Consider, for example, the following feedback I've received over the years about various managers with approachability issues:
"She's cold and remote -- not sure what to make of her, and I've known her for years. I just do my job and hope for the best, even though I don't know where I stand."
"Forget the niceties, if you try to engage him as a person, it's not going to happen. People do their job, and that's it. No one's going above and beyond for him."
In our debrief, in each case, I learned the leader knew they weren't exactly "a people person," but didn't really worry about it, because "work is work," or, "I'm not here to win any popularity contests."
Why Personable Leaders Know More
Whether nuance, bad news, or something that might solve a manager's important problem, people bring things to an approachable leader that they would keep from a more awkward one, unless absolutely necessary (often too late to be actionable).
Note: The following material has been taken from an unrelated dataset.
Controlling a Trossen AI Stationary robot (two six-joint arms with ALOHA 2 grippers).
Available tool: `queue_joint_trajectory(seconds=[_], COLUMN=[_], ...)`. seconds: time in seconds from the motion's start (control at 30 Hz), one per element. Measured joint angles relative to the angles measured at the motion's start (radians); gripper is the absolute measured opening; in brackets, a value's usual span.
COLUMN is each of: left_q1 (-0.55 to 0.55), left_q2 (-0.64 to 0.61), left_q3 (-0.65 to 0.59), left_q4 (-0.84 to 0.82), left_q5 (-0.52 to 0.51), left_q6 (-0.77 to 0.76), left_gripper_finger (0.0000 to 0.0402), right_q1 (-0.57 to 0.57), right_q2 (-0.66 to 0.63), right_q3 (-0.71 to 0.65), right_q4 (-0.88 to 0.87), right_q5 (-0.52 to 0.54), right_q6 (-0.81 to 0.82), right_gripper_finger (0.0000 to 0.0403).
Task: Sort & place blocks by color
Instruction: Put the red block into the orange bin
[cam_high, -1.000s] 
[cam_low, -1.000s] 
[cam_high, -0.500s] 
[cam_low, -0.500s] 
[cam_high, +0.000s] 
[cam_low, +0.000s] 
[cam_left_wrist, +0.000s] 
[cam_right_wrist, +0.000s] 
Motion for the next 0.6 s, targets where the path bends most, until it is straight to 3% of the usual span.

The cost of ignorance can be high, and is avoidable with feedback and practice.
Face it: You Can Be Approachable
Check yourself. If you are frustrated with not getting important information on a timely basis from your people, it helps to suspect your own level of approachability. As this may be in your blind spot, ask those around you whom you trust if they think you might put people off more than you know. Give them extra permission to be frank with you about it.
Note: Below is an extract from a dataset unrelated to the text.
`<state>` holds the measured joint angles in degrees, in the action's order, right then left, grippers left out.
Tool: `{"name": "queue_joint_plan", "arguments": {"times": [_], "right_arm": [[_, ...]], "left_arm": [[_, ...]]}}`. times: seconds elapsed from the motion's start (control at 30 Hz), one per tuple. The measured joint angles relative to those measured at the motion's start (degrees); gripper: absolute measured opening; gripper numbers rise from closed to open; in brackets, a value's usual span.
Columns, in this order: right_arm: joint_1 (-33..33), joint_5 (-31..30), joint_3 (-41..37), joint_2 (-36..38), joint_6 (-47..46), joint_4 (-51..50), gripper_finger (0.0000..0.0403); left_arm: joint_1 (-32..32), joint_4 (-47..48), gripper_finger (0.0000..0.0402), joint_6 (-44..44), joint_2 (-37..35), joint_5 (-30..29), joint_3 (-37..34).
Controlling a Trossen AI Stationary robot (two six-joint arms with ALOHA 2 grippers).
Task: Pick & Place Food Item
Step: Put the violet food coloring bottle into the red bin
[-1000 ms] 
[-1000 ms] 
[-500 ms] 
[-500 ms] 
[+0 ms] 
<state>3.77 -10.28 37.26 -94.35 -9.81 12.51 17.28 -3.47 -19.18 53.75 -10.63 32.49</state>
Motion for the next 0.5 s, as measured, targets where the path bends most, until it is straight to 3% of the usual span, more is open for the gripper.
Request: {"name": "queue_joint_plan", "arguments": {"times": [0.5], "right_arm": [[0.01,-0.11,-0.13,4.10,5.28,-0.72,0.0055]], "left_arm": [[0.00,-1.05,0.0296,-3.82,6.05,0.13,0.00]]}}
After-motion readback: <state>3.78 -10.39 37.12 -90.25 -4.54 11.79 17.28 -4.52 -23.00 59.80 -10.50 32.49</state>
If you discover you may have an approachability issue, here are a few suggestions to try and practice:
1. When you get ideas and suggestions from colleagues or your team, acknowledge them. Ten words or less, such as, "I appreciate the heads up," or, "Thank you, that update helped me," does a lot to encourage further information, whereas a ringing silence or lack of response telegraphs apathy, which tends to shut people down.
2. When you decide to ignore input or recommendations, certainly ones you solicited, take a moment to explain. Absent that, people will read their own story into your silence, which may be: s/he doesn't want my input, so I'm not going to provide it.
3. Over time, go a level deeper of getting to know your people by investing in some one-on-one time with them, outside of the context of immediate tasks or projects.
4. People want to know you. Don't hesitate to share a story or two about yourself that shows something about your character, as context and time permit.
5. It's good to know your colleagues. How much do you really know? Make sure to ask questions about others -- both work-related and on a human level. Show caring and concern about others when it's heartfelt.
6. Listen hard. Watch distractions, like doing other things while people are talking to you.
7. Consider making extra effort to be gentle with people who are easily intimidated, or less prone to go "toe to toe."
Personable and professional are not mutually exclusive -- rather, they are complementary. Pricklier leaders need to put in a bit more effort to ensure they are open to their people's ideas, and allow people to know them.
It's worth it, as a more relational management style allows for a collaborative, kind workplace prone to better outcomes than the alternative.